Abstract

The developing CNS is exposed to physiological hypoxia, under which hypoxia inducible factor alpha (HIF) is stabilized and plays a crucial role in regulating neural development. The cellular and molecular mechanisms of HIF in developmental myelination remain incompletely understood. Previous concept proposes that HIF regulates CNS developmental myelination by activating the autocrine Wnt/{beta}-catenin signaling in oligodendrocyte progenitor cells (OPCs). Here, by analyzing a battery of genetic mice of both sexes, we presented in vivo evidences supporting an alternative understanding of oligodendroglial HIF-regulated developmental myelination. At the cellular level, we found that HIF was required for developmental myelination by transiently controlling upstream OPC differentiation but not downstream oligodendrocyte maturation and that HIF dysregulation in OPCs but not oligodendrocytes disturbed normal developmental myelination. We demonstrated that HIF played a minor, if any, role in regulating canonical Wnt signaling in the oligodendroglial lineage or in the CNS. At the molecular level, blocking autocrine Wnt signaling did not affect HIF-regulated OPC differentiation and myelination.

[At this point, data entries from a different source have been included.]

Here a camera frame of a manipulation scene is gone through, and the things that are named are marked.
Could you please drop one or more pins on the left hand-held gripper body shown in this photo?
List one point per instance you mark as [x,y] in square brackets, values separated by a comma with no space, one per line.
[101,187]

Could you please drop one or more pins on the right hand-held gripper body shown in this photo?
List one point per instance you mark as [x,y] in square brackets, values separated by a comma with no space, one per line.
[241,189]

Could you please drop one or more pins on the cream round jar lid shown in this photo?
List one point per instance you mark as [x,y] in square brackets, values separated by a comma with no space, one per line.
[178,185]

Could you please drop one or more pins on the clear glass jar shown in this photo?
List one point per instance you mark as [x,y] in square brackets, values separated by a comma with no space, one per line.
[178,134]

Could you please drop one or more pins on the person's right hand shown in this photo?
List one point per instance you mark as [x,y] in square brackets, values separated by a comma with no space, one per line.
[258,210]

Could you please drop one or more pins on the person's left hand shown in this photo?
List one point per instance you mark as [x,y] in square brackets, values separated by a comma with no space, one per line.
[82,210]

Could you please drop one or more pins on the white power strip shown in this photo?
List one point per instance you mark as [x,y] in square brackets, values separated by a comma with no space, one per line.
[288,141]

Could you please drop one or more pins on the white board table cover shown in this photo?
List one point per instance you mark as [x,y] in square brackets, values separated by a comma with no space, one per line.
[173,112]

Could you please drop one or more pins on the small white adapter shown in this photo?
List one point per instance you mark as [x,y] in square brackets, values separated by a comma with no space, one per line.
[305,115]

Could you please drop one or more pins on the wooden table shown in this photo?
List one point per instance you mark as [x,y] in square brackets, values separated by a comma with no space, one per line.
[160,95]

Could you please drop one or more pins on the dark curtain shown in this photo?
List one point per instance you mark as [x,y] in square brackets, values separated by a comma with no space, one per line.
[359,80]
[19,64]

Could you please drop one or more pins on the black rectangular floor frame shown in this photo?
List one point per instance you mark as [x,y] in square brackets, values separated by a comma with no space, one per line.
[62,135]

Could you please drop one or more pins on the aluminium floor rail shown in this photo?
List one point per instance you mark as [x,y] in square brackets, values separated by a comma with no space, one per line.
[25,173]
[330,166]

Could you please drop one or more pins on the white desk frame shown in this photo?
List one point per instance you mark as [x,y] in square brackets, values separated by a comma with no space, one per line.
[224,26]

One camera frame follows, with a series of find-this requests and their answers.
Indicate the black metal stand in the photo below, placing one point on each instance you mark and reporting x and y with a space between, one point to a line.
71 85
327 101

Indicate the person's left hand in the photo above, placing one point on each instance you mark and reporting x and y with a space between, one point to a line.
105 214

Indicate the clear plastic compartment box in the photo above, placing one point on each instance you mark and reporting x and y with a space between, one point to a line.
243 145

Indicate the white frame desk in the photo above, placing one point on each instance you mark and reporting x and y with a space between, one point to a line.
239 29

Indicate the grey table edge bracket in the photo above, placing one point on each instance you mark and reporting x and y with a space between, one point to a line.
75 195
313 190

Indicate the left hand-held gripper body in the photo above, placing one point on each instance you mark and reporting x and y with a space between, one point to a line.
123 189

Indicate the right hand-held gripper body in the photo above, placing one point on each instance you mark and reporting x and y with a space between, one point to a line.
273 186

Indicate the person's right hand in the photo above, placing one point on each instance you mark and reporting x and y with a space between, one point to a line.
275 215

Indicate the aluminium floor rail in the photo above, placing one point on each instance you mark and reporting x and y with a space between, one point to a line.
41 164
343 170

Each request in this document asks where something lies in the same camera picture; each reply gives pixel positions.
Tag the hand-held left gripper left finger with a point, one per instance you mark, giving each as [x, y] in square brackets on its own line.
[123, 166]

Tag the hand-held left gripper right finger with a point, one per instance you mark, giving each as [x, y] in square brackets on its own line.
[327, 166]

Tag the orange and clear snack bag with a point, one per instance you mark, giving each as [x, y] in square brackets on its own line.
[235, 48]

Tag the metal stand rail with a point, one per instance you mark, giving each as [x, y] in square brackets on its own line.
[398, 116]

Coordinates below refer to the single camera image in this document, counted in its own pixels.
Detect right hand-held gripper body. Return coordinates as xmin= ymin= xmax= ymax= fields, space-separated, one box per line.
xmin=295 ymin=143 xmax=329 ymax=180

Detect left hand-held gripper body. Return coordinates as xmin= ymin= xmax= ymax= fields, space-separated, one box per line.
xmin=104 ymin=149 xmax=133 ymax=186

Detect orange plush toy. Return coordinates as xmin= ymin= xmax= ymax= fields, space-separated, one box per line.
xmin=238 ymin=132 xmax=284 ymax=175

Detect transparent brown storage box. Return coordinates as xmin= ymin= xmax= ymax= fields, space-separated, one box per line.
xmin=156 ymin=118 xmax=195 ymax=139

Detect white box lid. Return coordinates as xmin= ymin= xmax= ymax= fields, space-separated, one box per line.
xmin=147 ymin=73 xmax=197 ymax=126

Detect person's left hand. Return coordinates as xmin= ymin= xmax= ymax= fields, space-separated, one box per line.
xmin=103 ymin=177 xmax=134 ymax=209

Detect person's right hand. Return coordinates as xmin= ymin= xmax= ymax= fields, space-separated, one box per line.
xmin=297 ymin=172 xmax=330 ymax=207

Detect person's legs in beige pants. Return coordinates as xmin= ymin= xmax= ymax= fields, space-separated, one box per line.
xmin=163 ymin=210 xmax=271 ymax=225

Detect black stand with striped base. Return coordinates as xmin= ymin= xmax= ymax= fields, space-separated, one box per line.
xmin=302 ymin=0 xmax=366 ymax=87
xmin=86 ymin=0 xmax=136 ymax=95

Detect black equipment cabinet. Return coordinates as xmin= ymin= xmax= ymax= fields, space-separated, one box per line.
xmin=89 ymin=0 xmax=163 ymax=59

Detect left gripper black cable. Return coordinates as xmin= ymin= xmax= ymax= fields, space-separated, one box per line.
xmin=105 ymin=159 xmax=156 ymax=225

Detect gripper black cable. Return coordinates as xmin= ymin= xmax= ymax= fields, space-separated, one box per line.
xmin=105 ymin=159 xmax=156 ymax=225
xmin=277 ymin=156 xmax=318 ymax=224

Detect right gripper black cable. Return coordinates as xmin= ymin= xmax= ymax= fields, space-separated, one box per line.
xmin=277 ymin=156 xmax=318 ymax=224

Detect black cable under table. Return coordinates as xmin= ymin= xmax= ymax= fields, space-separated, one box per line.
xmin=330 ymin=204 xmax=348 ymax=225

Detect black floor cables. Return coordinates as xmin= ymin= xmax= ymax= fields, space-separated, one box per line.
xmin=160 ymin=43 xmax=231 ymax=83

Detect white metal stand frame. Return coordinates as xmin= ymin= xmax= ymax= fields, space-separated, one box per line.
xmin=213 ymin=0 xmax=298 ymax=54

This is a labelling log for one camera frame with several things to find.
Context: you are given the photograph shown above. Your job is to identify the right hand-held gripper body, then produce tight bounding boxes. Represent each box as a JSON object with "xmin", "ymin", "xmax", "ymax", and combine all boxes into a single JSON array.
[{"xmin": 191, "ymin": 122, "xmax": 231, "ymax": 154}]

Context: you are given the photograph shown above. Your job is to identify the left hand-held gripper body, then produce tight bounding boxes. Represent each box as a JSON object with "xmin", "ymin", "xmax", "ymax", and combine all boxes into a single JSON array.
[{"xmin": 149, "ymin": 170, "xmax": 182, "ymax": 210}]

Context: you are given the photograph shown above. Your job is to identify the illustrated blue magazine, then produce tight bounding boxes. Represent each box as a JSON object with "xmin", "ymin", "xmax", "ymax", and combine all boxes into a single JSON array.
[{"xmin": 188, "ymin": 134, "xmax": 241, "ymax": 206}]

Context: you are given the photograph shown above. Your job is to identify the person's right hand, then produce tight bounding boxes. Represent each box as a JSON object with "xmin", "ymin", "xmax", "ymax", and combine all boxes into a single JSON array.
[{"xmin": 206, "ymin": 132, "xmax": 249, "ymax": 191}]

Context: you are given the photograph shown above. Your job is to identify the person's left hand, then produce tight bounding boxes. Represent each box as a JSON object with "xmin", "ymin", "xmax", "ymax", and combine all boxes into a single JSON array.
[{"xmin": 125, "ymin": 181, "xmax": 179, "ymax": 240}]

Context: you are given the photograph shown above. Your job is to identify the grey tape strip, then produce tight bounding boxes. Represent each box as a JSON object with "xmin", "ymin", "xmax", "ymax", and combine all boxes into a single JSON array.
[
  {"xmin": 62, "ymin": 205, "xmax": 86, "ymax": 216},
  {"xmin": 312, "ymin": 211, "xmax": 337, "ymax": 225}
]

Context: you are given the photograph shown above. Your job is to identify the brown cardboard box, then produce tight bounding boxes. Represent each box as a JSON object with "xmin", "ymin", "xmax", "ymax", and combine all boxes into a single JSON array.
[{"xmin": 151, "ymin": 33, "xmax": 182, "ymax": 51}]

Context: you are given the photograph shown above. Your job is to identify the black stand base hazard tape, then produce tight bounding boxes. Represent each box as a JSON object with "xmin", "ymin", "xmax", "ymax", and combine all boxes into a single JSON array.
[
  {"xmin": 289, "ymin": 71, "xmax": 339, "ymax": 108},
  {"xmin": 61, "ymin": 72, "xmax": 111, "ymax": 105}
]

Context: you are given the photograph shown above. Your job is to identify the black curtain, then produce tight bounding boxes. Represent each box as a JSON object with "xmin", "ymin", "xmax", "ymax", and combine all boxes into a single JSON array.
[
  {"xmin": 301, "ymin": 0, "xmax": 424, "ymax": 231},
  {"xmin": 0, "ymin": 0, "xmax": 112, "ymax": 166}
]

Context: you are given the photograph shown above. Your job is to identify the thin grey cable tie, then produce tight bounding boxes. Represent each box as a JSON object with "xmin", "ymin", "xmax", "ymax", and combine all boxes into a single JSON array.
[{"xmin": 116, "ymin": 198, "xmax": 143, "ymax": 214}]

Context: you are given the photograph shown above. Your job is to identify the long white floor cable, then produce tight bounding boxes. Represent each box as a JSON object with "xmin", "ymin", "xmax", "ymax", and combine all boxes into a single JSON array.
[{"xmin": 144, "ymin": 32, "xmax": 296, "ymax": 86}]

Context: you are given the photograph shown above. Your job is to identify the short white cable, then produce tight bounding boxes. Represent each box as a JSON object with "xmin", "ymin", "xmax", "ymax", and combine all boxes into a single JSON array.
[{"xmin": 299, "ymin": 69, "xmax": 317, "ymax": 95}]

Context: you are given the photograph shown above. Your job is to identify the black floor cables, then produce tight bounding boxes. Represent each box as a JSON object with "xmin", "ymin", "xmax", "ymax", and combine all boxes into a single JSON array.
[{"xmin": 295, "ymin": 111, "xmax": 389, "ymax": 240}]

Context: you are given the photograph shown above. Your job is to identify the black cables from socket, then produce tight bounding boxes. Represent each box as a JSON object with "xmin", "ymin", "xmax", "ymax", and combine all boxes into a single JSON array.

We further identified HIF-Sox9 regulatory axis as an underlying molecular mechanism in HIF-regulated OPC differentiation. Our findings support a concept shift in our mechanistic understanding of HIF-regulated CNS myelination from the previous Wnt-dependent view to a Wnt-independent one and unveil a previously unappreciated HIF-Sox9 pathway in regulating OPC differentiation.